The following questions were submitted by the Ink Free News (Milford), Newton County Enterprise (Kentland), The News-Dispatch (Michigan City)/LaPorte Herald -Argus:
Facebook groups posing as media outlets raise credential questions
Q: The mayor’s office contacted me with a question about credentialed media — specifically, how organizations are determined to be credentialed or not. We have a small issue in our city with Facebook pages forming and posing as media outlets with individuals coming to meetings and press conferences and stirring trouble. My understanding is that who gets a credential is determined by each media organization. How would you suggest a city government determine which media outlets are credentialed or not?
A: You are correct that there isn’t any agency that officially gives out press credentials. Indiana State Police did, but got out of that business years ago. Newspapers create their own press passes to identify their news staff, but anyone could print up a card and claim to be affiliated with a media outlet.
I see how this could pose a concern for the mayor’s office.
For public meetings, obviously anyone can attend and if the government unit allows for public comment, anyone could ask a question. And in general, reporters or interested members of the public might garner the attention of board members and ask them questions before or after a meeting. I don’t see how or why mayor would want to try and restrict access in this situation.
Press conferences by definition are for the media and are done through an invitation. I assume the mayor is trying to determine who they should invite. The mayor could start with any media outlet that has requested notices of meetings of the city council as noted in the state’s Open Door Law. My guess is that the Facebook entities probably aren’t aware of this provision of the Open Door Law.
Beyond that group, it’s going to be the call of the mayor who will have to determine some sort of criteria for its list of media contacts: Is the purported media outlet established as a business or non-profit entity with the Indiana Secretary of State? This would indicate a business model and not just a hobby by someone.
That would be a safer determination than the mayor choosing because he doesn’t like the coverage of A or criticism leveled at the administration by B. Someone could practice very sound journalism on a Facebook page, but with no business model, I don’t see how it could claim to be a media outlet. Filing the paperwork with the Secretary of State of Indiana would indicate a serious effort to become a sustainable media entity, even if it’s a non-profit plan.
From a public relations perspective, I wouldn’t recommend the mayor ignore queries from citizens (be they from Facebook writers, newspaper reporters, or citizens) because that only gives the non-professionals license to criticize the administration for being unresponsive.

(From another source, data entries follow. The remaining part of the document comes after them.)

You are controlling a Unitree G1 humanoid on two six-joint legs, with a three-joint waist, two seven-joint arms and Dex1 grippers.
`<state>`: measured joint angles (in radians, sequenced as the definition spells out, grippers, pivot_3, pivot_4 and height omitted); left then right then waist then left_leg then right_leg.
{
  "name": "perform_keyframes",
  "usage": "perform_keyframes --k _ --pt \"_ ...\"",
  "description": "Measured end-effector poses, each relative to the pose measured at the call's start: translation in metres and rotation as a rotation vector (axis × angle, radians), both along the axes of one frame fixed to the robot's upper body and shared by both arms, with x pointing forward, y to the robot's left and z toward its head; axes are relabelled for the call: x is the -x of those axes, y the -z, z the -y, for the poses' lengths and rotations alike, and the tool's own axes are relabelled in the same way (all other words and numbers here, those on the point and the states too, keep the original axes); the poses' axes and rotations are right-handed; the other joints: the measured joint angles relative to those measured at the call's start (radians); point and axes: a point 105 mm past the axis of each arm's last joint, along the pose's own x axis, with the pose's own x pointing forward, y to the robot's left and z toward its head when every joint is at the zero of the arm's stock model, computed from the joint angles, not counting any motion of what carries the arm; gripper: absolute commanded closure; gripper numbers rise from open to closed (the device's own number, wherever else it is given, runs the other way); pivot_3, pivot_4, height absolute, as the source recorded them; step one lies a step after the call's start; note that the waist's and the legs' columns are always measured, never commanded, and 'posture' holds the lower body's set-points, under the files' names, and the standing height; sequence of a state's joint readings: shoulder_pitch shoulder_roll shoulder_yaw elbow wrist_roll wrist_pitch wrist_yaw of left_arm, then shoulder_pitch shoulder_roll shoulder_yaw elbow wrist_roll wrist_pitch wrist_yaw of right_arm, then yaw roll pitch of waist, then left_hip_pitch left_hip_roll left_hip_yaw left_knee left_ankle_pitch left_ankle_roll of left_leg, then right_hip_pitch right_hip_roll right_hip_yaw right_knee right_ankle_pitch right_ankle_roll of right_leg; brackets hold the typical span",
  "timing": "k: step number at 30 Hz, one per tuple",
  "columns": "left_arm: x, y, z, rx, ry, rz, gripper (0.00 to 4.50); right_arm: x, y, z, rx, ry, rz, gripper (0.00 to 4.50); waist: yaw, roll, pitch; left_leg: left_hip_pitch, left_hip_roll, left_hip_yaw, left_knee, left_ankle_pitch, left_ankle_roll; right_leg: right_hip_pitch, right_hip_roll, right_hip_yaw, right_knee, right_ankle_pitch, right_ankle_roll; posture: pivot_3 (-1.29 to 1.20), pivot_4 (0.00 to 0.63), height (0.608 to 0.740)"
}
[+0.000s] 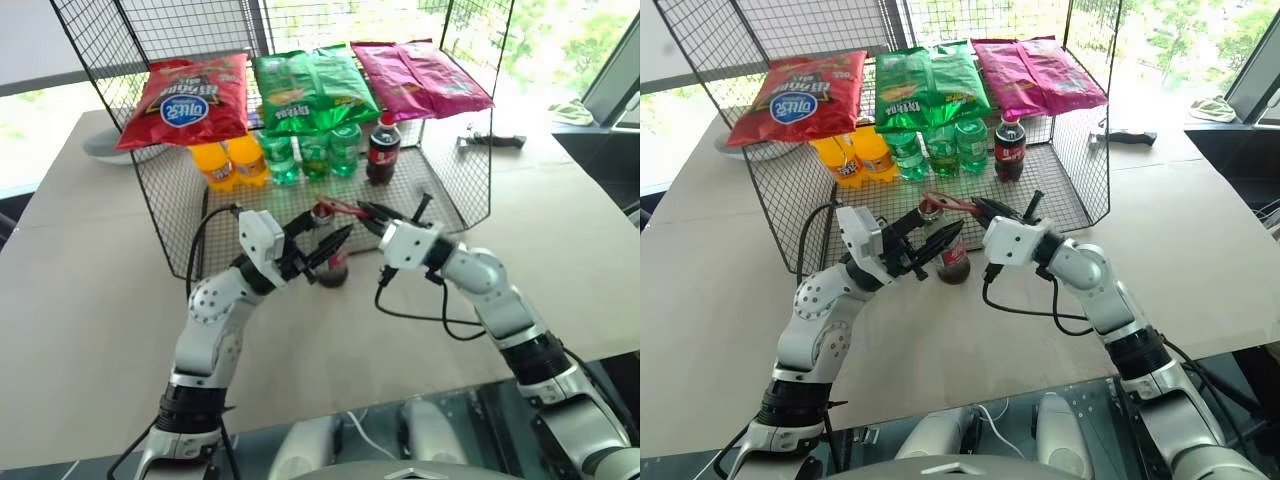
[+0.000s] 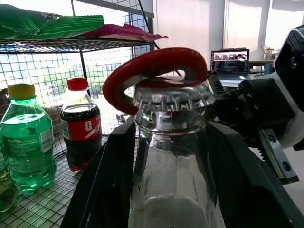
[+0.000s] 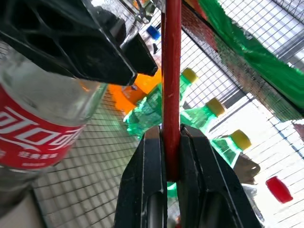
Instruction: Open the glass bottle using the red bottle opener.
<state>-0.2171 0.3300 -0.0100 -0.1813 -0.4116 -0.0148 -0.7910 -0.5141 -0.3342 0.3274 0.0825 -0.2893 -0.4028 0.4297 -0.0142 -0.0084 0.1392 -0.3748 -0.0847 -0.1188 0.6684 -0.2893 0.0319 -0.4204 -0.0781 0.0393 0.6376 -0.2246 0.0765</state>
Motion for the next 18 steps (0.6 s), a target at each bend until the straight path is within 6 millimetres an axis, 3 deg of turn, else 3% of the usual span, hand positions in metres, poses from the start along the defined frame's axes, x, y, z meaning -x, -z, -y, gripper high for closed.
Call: perform_keyframes --k 13,18 --pt "-0.0016 0.0030 -0.0022 -0.006 -0.010 -0.002 2.48 -0.0034 0.0051 -0.0022 0.015 -0.003 0.253 4.50 -0.001 0.000 0.000 0.012 0.001 0.003 -0.002 0.000 0.000 0.010 0.001 0.003 0.000 0.000 0.000 0.00 0.150 0.740" --pt "-0.0027 0.0038 -0.0030 -0.004 -0.014 -0.005 2.48 -0.0081 0.0067 -0.0091 -0.003 -0.038 0.232 4.50 -0.003 0.000 0.000 0.013 0.001 0.003 -0.002 0.000 0.000 0.011 0.002 0.004 0.000 0.000 0.000 0.00 0.150 0.740"
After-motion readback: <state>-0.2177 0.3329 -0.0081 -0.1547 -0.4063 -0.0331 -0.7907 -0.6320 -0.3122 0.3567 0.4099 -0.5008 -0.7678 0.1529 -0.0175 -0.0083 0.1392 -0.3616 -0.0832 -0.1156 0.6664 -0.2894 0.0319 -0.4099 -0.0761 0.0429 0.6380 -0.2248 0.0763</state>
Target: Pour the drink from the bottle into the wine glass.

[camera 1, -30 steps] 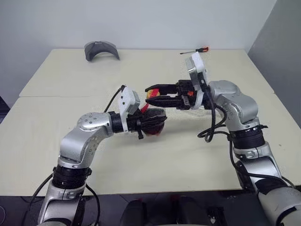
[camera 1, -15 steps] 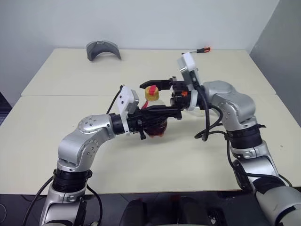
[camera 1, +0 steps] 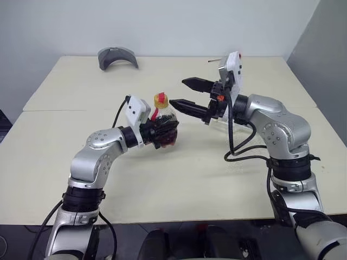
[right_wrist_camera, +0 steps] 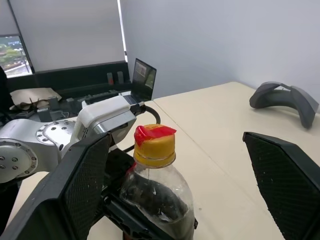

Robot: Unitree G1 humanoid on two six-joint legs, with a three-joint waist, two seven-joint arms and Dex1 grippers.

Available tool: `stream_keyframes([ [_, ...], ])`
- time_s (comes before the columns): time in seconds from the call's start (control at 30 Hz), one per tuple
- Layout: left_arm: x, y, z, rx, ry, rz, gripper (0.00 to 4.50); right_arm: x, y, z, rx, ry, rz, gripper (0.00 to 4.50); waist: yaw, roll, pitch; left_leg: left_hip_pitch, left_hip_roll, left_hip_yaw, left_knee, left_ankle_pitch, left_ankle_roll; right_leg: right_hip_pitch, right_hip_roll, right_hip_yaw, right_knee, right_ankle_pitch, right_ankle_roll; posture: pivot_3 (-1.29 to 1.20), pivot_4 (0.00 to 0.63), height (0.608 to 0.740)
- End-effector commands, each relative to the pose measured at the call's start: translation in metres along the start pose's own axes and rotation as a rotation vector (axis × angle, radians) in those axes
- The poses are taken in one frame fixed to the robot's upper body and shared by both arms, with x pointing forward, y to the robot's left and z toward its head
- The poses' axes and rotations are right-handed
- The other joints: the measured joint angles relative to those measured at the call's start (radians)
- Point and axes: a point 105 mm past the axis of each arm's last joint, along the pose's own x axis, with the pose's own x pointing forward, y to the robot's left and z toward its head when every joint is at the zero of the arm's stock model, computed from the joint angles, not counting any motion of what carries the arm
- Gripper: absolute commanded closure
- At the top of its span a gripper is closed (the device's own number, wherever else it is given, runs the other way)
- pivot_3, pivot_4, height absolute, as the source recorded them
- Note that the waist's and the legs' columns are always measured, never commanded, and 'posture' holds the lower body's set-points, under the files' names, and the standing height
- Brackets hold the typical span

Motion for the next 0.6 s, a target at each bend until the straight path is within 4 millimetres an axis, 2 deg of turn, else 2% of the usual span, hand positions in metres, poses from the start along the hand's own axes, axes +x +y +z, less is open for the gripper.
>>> stream_keyframes([
  [0.03,0.005,-0.002,0.017,0.066,-0.048,-0.024,3.46,0.006,0.009,0.011,-0.043,-0.034,0.014,0.00,0.000,0.000,0.000,0.000,0.000,0.000,0.000,0.000,0.000,0.000,0.000,0.000,0.000,0.000,0.000,0.00,0.150,0.740],
  [0.3,0.008,-0.007,0.018,0.075,-0.048,-0.064,3.46,0.025,0.013,0.011,-0.058,-0.036,0.031,0.00,-0.001,0.000,0.000,0.000,0.000,0.000,0.000,0.000,0.000,0.000,0.000,0.000,0.000,0.000,0.000,0.00,0.150,0.740],
  [0.6,0.008,-0.013,0.016,0.076,-0.044,-0.090,3.46,0.034,0.011,0.011,-0.030,-0.042,0.049,0.00,-0.001,0.000,0.000,0.000,0.000,0.000,0.000,0.000,0.000,0.000,0.000,0.000,0.000,0.000,0.000,0.00,0.150,0.740],
])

The administration can respond to interview requests from these Facebook media as it fits the mayor’s schedule or records requests in accordance with the state’s Access to Public Records Act, but that doesn’t mean the mayor need invite the Facebook writer to a press conference.
State-set rates for notices does not apply to U.S. Marshal’s sale
Q: I am working on a U.S. Marshal’s Sale and it requires publication once a week for six weeks. Our system doesn’t have a rate for this type of request. Do you know if there is a special rate for this type of notice?
A: You are free to charge the federal marshal the rate you would change a local customer for a classified advertisement that they would want to run six times. The state-set rate for notices from government units only applies to Indiana and local government units. It doesn’t apply to federal agencies. So treat the Marshal as you would a local advertising customer.
State law requires law enforcement to make certain info available
Q: In the past, the Michigan City Police Department has sent us daily police reports – everything from dogs running loose to shootings. This included the formatted report, and officer’s narrative, which helped us write crime stories by providing more detail than the form portion. On Monday the MCPD daily reports did not include the narrative portion of the report, so basically all we get is the time, place, date and Indiana Code citation for the crime committed. This forces us to make a call to police for every single case we want to write about or to determine whether it’s worth writing a story. I spoke with the department PIO and he said the directive to stop releasing the narrative portion of the reports came from La Porte County Prosecutor John Lake. Does the prosecutor have the authority to stop police from sending out complete reports?
A: The prosecutor has an ethical obligation to protect the ability of a defendant to have a fair trial, but state law requires law enforcement to make certain information available when there has been an alleged or possible crime [I.C. 5-14-3-5(c)] in the state’s Public Access to Records Act. That information includes “the factual circumstances surrounding the incident.” That’s what the officer’s narrative usually covers.
You’ll need to ask the prosecutor what he expects the police to do to complete its statutory obligation when facing a ban on the narrative. If another form must be completed, the prosecutor will be doubling the paperwork for officers — unnecessarily from HSPA’s viewpoint.
The state law requirement for the provision of this information insulates the prosecutor from any disciplinary claim that he/she is violating any ethical canon.